(TASK REQUIREMENTS)
Skip any image you find and restate the rest of the data word for word.

§ §

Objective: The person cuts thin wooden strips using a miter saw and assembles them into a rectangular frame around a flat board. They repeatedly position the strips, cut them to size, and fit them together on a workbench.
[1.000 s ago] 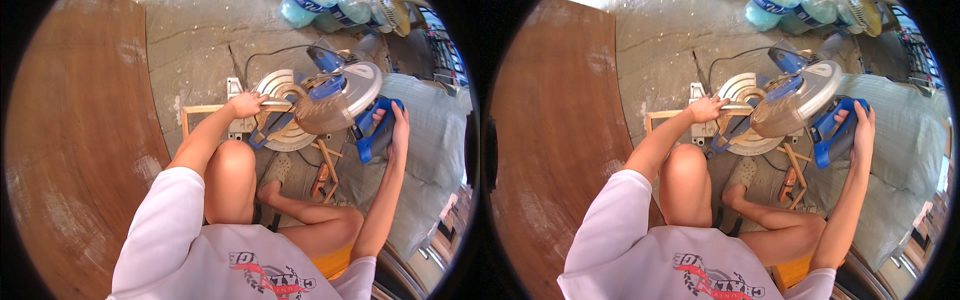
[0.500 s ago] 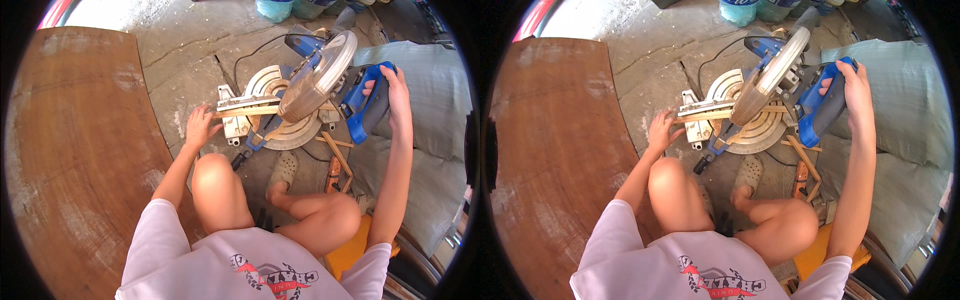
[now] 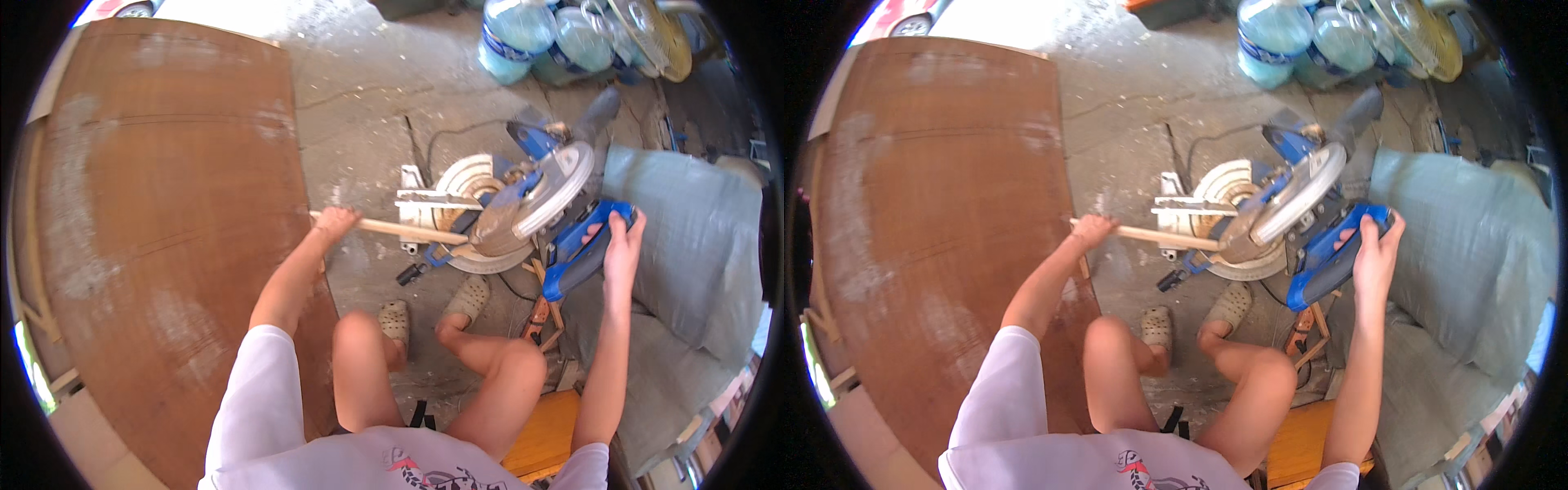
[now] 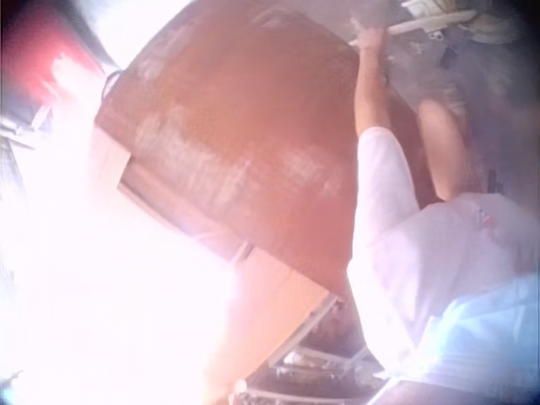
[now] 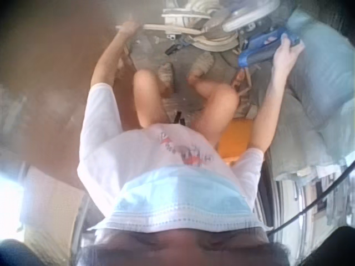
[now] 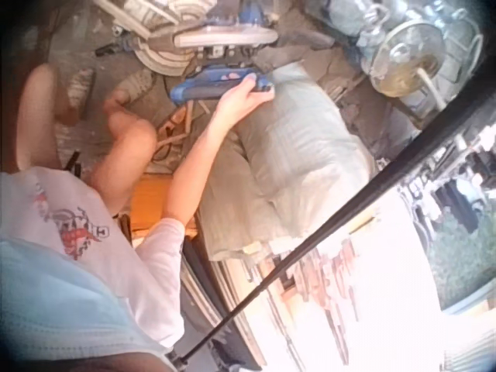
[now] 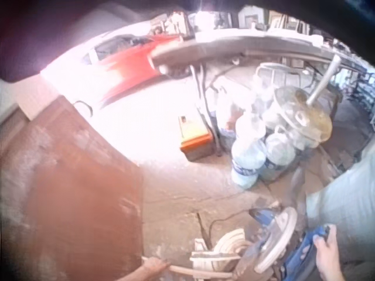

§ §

(TASK OUTPUT)
Objective: The person cuts thin wooden strips using a miter saw and assembles them into a rectangular frame around a flat board. They repeatedly position the strips, cut them to size, and fit them together on a workbench.
[1.000 s ago] 
[0.500 s ago] 
[now] 
[now] 
[now] 
[now] 
[now] 

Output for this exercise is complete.